Existem dois tipos principais de câncer de pele:

Não-melanoma

Mais prevalente, o câncer de pele não-melanoma tem baixa letalidade. Divide-se em carcinomas basocelulares (CBC) e espinocelulares (CEC). Os CBC aparecem nas camadas mais profundas da epiderme; já os CEC, em células escamosas superficiais. A exposição ao sol e a carga genética são fatores importantes para o aparecimento dos tumores.

Melanoma

Mais agressivo, devido à capacidade de provocar metástases. Porém, representa apenas 3% dos tumores malignos e tem 90% de chances de cura quando tratado precocemente.

Geralmente, manifesta-se como uma pinta escura e disforme, que muda de tamanho, textura e/ou formato. Muitas vezes, fica em áreas difíceis de serem percebidas pelo próprio paciente.

Dermatites

Dermatites são inflamações na pele que provocam vermelhidão e, em casos mais graves, lesões. Há três tipos principais:

Dermatite atópica

Doença crônica, não contagiosa. Caracteriza-se por uma pele extremamente seca, com crostas e erupções que coçam bastante. A dermatite atópica aparece nas dobras de joelhos e cotovelos.
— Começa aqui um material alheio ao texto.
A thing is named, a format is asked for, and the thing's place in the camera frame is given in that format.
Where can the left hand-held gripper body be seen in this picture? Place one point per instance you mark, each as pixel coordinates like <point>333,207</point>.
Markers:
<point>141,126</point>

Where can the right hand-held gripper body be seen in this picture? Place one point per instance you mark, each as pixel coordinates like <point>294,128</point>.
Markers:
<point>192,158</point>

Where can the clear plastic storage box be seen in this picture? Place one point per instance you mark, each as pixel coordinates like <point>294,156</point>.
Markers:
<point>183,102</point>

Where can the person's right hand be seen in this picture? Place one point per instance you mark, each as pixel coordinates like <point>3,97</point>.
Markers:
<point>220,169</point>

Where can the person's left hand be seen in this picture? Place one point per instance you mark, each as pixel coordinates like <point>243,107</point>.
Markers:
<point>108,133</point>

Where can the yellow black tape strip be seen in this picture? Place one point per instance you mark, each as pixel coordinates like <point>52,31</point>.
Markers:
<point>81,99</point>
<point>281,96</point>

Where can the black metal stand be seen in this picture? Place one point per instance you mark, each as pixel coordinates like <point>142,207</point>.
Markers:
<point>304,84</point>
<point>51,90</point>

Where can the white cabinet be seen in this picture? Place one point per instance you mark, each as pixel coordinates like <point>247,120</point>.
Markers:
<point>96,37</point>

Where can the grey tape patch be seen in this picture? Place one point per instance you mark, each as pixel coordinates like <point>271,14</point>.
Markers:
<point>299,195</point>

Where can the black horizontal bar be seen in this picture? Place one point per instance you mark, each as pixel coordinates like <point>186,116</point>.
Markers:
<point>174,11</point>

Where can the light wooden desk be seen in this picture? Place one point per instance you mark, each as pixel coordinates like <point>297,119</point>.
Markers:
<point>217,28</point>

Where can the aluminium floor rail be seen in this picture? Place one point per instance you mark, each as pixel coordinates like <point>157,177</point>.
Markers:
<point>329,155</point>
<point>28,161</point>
Pode estar relacionada a crises de rinite e asma.

É tratada com cremes hidratantes, medicamentos tópicos, ingestão de anti-histamínicos ou, em casos mais complicados, antibióticos.

Dermatite de contato

Desencadeada pela exposição a algum agente ao qual a pessoa tem sensibilidade. As substâncias mais comuns são plantas, metais, tecidos, cosméticos, entre outras. A dermatite de contato pode provocar irritação (dermatite irritativa) ou alergias (dermatite alérgica), indo de um ardor leve a coceiras intensas.

O tratamento é a remoção da causa — identificada por meio de um teste de contato (patch test). Além disso, utilizam-se medicamentos locais, orais ou injetáveis. Na fase aguda, indica-se o uso de compressa (úmida, secativa ou antisséptica).

Dermatite seborreica

Doença crônica, não contagiosa, cuja origem pode ser genética ou decorrente de fatores externos (alergias, cansaço extremo, estresse emocional, uso de medicamentos, abuso de álcool etc). Caracteriza-se por descamações brancas (caspa) ou amarelas (oleosas). A dermatite seborreica aparece no couro cabeludo, pálpebras, sobrancelhas, atrás das orelhas, nas laterais do nariz e no tórax. Pode levar à queda de cabelo.

O tratamento é feito com xampus específicos para o problema e, se necessário, aplicação de loções ou pomadas com ativos antifúngicos.

Psoríase

A psoríase é uma inflamação crônica, não contagiosa. Tem causas múltiplas, relacionadas com o sistema imunológico, com a susceptibilidade genética e com o estilo de vida.

Surge, principalmente, nas articulações e costas. Gera placas avermelhadas, que descamam e coçam. Às vezes, a pele resseca e racha, chegando a sangrar. Também pode provocar inchaço e rigidez nas juntas.

É uma doença cíclica, ou seja, os sintomas aparecem e desaparecem — o que impacta na autoestima dos pacientes.

Há diversos tipos de psoríase, por isso as abordagens devem ser individualizadas. Em sua forma mais leve, costuma ser tratada com medicamentos tópicos e exposição ao sol.

Em casos graves, necessita de medicamentos orais, injetáveis ou fototerapia. Por vezes, indicam-se terapias combinadas.

Quais são os riscos da automedicação?

A automedicação pode piorar o estado do paciente. Além do risco de sofrer consequências graves, a prática reduz a eficácia dos remédios e/ou provoca dependência.

Por isso, a melhor maneira de prevenir ou tratar doenças de pele são os cuidados diários. Use protetor solar, evite álcool e cigarro, adote um estilo de vida saudável e visite o dermatologista regularmente.

Para um leigo, um câncer de pele, por exemplo, pode passar despercebido ou ser confundido com uma lesão benigna. Não vale a pena arriscar!